The person who posed this question was Dr. Symeon Rodger, a scientist and a priest in the Eastern Orthodox Church, "Why," he asked, during a lecture, "does the body experience pain?"
On the face of it, the answer is obvious - the body gives off pain when it is hurt, when it needs attention. Pain, in fact, is the body's mechanism for calling attention to the area in need of help.
But, Dr. Rodgers argued, the pain isn't summoning attention in order for the sufferer to rush to the doctor, knock back a pill, or slap on a plaster. It is seeking attention because that is precisely what the injury needs: it needs the sufferer to pay attention.

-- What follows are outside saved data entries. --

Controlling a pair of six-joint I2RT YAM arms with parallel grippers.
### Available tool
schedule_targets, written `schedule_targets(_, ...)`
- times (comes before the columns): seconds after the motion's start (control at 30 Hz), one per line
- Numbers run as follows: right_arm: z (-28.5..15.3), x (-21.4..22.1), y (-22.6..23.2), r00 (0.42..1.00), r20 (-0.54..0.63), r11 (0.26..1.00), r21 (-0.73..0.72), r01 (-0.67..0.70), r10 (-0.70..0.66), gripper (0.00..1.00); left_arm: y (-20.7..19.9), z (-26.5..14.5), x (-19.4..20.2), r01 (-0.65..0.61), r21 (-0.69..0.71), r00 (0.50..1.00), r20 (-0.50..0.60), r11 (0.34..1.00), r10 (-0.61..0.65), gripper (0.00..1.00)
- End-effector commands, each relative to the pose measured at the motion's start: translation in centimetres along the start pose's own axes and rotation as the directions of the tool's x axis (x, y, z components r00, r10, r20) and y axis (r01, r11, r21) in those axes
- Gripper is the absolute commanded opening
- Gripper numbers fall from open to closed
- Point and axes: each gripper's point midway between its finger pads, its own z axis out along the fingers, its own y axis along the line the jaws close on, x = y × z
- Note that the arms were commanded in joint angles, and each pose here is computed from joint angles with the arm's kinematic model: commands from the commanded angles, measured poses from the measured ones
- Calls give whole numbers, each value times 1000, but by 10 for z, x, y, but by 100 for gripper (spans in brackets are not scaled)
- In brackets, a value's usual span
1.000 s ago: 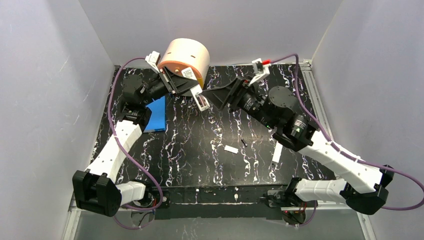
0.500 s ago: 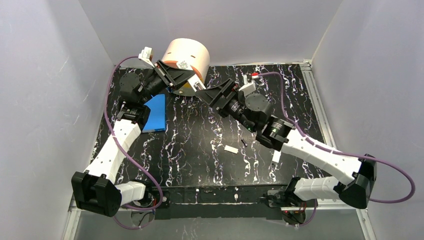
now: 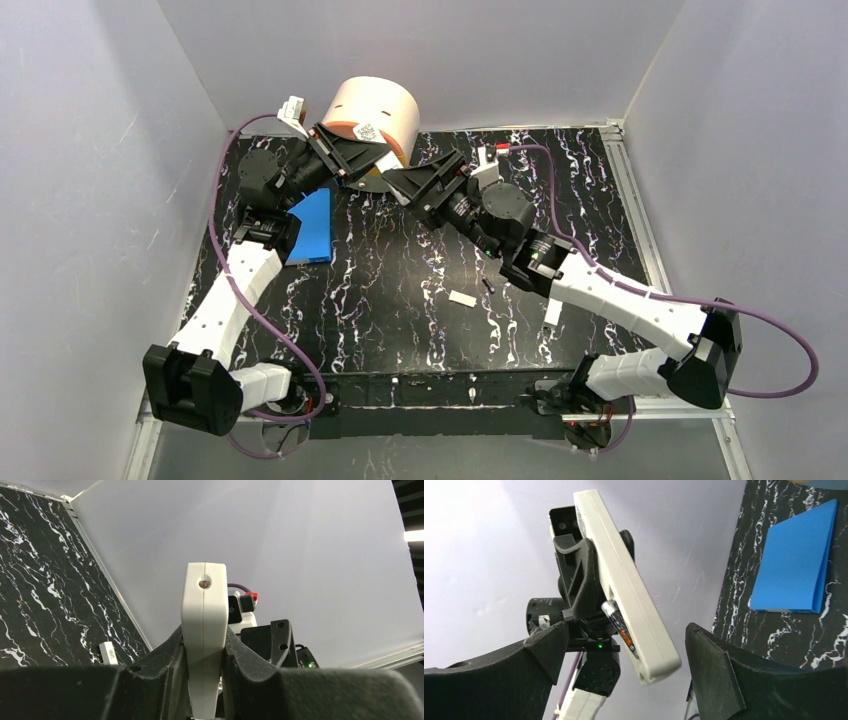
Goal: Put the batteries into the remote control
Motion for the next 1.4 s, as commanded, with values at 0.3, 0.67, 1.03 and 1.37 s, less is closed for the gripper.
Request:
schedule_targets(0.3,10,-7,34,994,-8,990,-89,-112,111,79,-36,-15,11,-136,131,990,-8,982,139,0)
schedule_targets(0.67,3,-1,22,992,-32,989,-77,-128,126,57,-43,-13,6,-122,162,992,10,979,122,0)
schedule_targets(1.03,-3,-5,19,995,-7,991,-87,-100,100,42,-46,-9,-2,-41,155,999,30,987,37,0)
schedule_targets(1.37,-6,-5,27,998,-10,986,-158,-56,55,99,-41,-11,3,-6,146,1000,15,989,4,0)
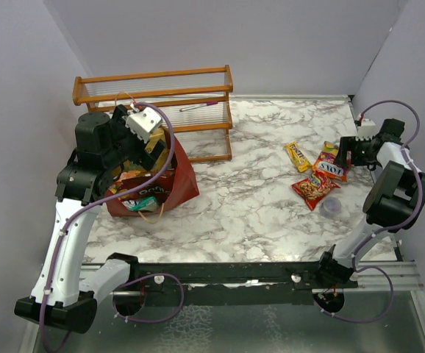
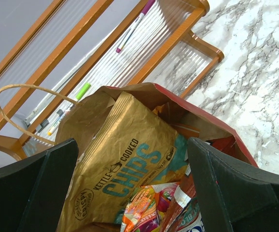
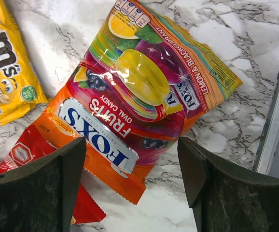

And note the choice of words. In this context we don't say 'give' attention, we say, very precisely, 'pay' attention. The choice of word is critical. If we make a gift we don't necessarily expect anything in return. If, on the other hand, we pay for something, we are paying in order to receive. We pay attention to our pain in the knowledge that we will receive something back.

Dr. Rodger demonstrated the power of attention on the body and, trying it out for myself, I was quite startled. Close attention, directed at a particular finger, joint, or what you will (dispassionate attention as distinct from anxiety) can actually be felt in that finger or joint.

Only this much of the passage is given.